The apartment in Big Daddy was awesome and I was like ain’t no way Adam Sandler’s character can afford that!
Everyone lives in amazing homes in movies and they all have amazing jobs like director of the cia at like 25 years old and they do a lot of work while walking quickly down the hallways barking instructions to their assistants on their sides.
You’re telling me a waitress in New York City can’t afford a penthouse apartment and have a comedically unlimited food budget?
There was an old meme about house-hunting reality shows that was like, “David sharpens colored pencils for a living and Kirstin volunteers 2 days a week at the butterfly museum. Their budget is two million.”
The apartment in Friends is rent controlled and leased by Monica’s dead grandma. She’s been committing fraud for years to keep the apartment affordable.
Not completely dissimilar from the current season of Only Murders in the Building!
And the one across the hall with the unemployed actor and the waitress?
You forgot the gifted statistician with a stable high paying job in data analytics which he hates. It’s the dullest work you could imagine and he makes a fortune from it.
He moves out thigh, and it’s Rachel and Joey living there for a while
Chandler kept paying the bills behind Joey’s back.
*transponster
In the dark knight the police convoy encounters a roadblock (burning fire truck) and goes onto the lower road into an obvious ambush, rather than just… Go onto the incoming lane and around the truck
I didn’t watch it, but I saw the trailer for Moonfall and I had a lot of WTF moments just watching that. A lot of ‘there’s no way that’s how it would actually work.’
Moonfall exclusively uses cartoon physics throughout the film.
Wow. Yeah, that’s almost Space: 1999 levels of unphysical.
I have a friend who loves that movie because it just leaves him and his wife gasping for breath between their ceaseless laughs. My personal favorite is
spoiler
when the moon is orbiting every minute or so, and despite having a gravity of 1/6 of earth’s (at it’s surface!) is lifting them up into the air.
That water pollution is neon green goo, air pollution is thick black smoke, or radioactive waste is only in drums.
Most of it is invisible and you don’t know about it until it’s too late.

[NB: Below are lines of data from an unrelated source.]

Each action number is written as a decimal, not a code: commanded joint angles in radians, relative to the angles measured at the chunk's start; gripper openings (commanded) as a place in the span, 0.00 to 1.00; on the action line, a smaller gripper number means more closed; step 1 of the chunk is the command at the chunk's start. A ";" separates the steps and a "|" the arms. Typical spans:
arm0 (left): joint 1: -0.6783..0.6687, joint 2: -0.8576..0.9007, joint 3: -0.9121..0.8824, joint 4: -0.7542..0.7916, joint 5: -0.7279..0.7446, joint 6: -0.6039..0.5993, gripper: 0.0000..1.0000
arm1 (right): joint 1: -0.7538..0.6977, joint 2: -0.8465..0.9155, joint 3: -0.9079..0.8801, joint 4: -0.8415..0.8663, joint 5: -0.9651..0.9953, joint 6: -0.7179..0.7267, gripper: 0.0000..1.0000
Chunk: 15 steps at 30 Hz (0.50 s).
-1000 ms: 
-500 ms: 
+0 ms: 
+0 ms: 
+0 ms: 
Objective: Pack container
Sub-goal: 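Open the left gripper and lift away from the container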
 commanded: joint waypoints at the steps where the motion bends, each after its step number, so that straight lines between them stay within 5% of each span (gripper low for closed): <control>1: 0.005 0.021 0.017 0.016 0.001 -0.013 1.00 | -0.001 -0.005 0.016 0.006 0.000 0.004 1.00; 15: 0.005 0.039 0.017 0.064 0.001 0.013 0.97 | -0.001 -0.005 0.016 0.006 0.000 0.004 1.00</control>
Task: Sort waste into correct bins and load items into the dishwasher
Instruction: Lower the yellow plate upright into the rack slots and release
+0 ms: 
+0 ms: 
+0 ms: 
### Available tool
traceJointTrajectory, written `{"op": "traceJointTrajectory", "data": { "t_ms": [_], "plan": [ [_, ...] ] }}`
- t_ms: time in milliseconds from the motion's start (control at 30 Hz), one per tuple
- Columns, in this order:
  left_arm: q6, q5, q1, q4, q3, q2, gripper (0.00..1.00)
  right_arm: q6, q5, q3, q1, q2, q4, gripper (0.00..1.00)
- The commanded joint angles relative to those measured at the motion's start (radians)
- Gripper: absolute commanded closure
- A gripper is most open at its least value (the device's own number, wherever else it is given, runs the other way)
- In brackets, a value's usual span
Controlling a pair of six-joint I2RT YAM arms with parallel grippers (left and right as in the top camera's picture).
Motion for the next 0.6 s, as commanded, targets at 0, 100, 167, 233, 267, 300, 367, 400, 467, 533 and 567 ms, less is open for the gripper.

“We got their hard drive!” *Holds up a power supply.
And even if it was a hard drive, what were you going to do with it? You went in there guns blazing with no warrant after you knocked on the wrong door. The evidentiary chain is well and truly broken at this point. Nothing from that scene would be able to be entered into evidence.
Street fight scenes that last for 5 minutes.
Oh you need to see the fight from “They Live” if you haven’t. Classic 80s era fight that just goes on for WAY too long. So many times of “Now Ive won. Take THAT.” “RRRRAH” fight immediately starts again
That fight between Piper and Keith David was amazing, though.